• Prompt: Every line below containing the word "noun" should be found and copied.

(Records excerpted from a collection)

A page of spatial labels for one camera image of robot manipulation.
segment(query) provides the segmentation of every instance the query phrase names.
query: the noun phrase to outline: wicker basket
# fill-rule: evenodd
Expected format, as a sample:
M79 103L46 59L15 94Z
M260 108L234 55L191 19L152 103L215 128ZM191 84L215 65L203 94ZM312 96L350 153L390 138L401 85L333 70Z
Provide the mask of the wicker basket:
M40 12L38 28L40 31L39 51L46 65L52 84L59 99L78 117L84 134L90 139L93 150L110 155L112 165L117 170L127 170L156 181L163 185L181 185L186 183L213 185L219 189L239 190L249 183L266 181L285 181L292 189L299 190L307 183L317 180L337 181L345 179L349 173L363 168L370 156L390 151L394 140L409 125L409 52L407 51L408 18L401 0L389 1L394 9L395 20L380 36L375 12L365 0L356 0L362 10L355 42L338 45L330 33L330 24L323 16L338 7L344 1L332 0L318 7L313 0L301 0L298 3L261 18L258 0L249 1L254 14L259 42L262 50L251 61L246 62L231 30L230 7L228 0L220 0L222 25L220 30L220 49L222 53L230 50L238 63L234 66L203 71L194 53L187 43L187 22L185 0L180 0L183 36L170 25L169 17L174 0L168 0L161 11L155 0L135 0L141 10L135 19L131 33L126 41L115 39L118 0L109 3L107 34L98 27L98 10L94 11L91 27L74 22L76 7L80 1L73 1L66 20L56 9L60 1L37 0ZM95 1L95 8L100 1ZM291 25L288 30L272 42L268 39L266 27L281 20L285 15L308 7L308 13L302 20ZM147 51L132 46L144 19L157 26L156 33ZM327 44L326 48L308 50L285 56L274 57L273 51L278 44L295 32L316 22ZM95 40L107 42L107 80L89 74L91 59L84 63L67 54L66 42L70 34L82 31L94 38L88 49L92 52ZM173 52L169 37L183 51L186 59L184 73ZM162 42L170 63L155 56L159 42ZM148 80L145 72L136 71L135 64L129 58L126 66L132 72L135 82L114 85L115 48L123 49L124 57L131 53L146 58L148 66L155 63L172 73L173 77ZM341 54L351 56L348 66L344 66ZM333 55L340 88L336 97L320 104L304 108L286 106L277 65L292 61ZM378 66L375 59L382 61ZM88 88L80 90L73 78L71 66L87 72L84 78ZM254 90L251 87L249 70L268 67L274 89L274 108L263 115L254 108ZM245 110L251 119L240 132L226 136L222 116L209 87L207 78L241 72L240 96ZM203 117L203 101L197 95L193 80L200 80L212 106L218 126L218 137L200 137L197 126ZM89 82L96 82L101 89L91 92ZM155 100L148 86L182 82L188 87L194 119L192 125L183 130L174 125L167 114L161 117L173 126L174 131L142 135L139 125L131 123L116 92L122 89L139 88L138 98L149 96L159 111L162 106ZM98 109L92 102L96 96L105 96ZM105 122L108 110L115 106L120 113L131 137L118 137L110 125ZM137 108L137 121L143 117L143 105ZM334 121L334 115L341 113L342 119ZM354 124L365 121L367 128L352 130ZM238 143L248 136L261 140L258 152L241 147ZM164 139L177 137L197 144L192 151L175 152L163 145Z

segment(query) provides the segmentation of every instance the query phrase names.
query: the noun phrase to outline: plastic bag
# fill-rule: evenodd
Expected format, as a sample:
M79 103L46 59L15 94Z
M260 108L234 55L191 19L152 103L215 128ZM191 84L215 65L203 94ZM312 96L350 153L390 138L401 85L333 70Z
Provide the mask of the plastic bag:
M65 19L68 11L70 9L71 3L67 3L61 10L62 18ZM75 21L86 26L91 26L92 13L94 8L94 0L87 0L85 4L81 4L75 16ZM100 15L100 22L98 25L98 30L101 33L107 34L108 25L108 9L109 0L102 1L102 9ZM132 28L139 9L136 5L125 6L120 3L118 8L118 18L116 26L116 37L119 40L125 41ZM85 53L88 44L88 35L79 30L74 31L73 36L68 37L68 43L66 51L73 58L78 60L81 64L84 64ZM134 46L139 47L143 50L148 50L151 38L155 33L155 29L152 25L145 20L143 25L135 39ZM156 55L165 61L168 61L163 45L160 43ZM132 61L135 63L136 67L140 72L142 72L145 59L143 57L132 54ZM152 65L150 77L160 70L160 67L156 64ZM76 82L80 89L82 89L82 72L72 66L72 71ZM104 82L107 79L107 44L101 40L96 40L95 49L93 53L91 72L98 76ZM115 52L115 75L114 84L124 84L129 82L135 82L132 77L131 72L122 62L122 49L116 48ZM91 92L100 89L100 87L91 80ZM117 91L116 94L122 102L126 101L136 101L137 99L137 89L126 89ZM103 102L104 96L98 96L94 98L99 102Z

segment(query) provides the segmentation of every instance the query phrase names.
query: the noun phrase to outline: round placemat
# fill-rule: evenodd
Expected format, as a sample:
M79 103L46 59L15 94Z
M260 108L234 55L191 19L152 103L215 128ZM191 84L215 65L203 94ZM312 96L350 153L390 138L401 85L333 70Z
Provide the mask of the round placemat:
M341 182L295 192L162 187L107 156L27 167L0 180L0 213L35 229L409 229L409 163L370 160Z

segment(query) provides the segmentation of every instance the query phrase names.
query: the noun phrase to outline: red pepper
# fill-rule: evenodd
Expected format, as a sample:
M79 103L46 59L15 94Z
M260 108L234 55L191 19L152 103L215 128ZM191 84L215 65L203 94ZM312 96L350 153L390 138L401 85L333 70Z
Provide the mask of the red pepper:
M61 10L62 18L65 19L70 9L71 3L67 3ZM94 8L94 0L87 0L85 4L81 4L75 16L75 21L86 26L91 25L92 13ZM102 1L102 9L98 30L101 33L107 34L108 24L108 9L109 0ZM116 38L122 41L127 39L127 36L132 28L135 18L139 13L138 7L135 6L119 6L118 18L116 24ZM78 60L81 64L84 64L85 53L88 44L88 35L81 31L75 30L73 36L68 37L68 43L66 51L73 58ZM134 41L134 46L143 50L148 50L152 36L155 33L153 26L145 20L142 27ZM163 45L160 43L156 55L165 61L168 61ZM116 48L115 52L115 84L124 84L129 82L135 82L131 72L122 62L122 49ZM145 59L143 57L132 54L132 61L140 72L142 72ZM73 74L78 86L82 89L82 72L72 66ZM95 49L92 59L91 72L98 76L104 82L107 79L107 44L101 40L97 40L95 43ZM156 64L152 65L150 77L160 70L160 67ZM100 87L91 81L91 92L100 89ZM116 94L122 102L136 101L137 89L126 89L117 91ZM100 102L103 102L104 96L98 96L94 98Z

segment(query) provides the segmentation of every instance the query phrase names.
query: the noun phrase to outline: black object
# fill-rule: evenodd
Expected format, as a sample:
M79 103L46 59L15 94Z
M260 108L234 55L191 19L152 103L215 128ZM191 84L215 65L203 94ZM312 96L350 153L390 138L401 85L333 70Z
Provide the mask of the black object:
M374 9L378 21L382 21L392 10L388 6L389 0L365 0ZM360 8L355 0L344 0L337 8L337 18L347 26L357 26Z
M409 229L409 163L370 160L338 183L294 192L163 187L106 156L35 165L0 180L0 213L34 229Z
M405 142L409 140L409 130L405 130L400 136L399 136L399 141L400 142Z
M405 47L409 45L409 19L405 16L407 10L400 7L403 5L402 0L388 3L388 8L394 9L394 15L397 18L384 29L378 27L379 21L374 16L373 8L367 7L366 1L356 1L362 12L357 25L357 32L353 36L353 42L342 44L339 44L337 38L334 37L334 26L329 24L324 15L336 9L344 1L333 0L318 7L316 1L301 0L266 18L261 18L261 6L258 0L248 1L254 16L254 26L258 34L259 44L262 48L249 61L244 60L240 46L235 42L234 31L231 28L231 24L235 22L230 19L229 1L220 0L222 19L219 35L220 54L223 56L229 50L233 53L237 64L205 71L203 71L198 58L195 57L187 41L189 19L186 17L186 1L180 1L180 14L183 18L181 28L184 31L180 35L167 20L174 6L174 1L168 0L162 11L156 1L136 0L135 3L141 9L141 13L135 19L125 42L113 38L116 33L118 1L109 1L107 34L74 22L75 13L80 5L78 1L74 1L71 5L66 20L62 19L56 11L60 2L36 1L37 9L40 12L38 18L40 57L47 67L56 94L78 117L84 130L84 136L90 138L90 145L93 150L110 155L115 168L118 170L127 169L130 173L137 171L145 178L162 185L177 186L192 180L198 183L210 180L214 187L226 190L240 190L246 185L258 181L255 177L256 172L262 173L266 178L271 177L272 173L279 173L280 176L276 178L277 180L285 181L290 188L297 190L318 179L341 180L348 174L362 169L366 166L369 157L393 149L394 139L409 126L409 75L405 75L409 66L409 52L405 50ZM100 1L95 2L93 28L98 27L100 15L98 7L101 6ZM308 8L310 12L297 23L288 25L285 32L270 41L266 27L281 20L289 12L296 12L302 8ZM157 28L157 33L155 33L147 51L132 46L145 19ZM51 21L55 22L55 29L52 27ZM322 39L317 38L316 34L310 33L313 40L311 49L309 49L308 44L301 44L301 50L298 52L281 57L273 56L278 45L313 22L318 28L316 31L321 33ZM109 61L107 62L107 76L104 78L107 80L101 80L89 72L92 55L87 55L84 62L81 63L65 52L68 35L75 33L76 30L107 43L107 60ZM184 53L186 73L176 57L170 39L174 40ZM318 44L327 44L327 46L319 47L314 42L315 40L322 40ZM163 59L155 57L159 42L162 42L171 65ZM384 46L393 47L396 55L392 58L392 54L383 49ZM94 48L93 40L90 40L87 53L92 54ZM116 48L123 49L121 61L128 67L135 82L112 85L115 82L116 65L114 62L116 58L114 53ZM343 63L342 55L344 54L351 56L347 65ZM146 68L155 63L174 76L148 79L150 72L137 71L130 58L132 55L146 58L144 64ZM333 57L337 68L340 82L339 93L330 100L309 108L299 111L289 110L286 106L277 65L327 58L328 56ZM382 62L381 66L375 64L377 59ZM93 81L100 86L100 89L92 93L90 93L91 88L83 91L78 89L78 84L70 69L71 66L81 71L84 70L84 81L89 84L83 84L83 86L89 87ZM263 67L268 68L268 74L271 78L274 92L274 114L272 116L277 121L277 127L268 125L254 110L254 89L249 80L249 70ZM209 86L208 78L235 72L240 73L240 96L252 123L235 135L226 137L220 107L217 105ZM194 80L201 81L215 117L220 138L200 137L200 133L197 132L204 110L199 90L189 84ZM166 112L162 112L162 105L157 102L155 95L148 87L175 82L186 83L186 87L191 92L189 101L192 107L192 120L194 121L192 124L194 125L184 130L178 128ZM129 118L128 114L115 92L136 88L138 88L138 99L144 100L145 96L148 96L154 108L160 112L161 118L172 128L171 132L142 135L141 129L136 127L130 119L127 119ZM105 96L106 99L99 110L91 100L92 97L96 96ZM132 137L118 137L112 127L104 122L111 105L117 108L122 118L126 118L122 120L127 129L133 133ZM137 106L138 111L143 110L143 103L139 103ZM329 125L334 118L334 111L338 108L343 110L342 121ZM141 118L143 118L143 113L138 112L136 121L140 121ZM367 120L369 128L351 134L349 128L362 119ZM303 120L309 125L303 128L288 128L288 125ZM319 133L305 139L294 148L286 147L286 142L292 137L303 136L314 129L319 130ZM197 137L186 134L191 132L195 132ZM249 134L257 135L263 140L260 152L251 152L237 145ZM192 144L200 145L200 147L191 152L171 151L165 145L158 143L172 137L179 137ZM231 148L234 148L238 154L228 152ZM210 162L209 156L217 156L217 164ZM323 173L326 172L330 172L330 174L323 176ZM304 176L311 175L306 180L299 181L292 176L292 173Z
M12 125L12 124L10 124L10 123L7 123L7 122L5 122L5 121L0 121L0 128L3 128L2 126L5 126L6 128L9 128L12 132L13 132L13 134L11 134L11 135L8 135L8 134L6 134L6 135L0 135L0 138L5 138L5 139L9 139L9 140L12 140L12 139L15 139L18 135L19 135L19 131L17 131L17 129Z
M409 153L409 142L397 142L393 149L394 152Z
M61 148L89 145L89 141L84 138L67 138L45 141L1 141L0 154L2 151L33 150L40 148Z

• Expected answer:
query: the noun phrase to outline: wicker basket
query: the noun phrase to outline: plastic bag
query: the noun phrase to outline: round placemat
query: the noun phrase to outline: red pepper
query: the noun phrase to outline: black object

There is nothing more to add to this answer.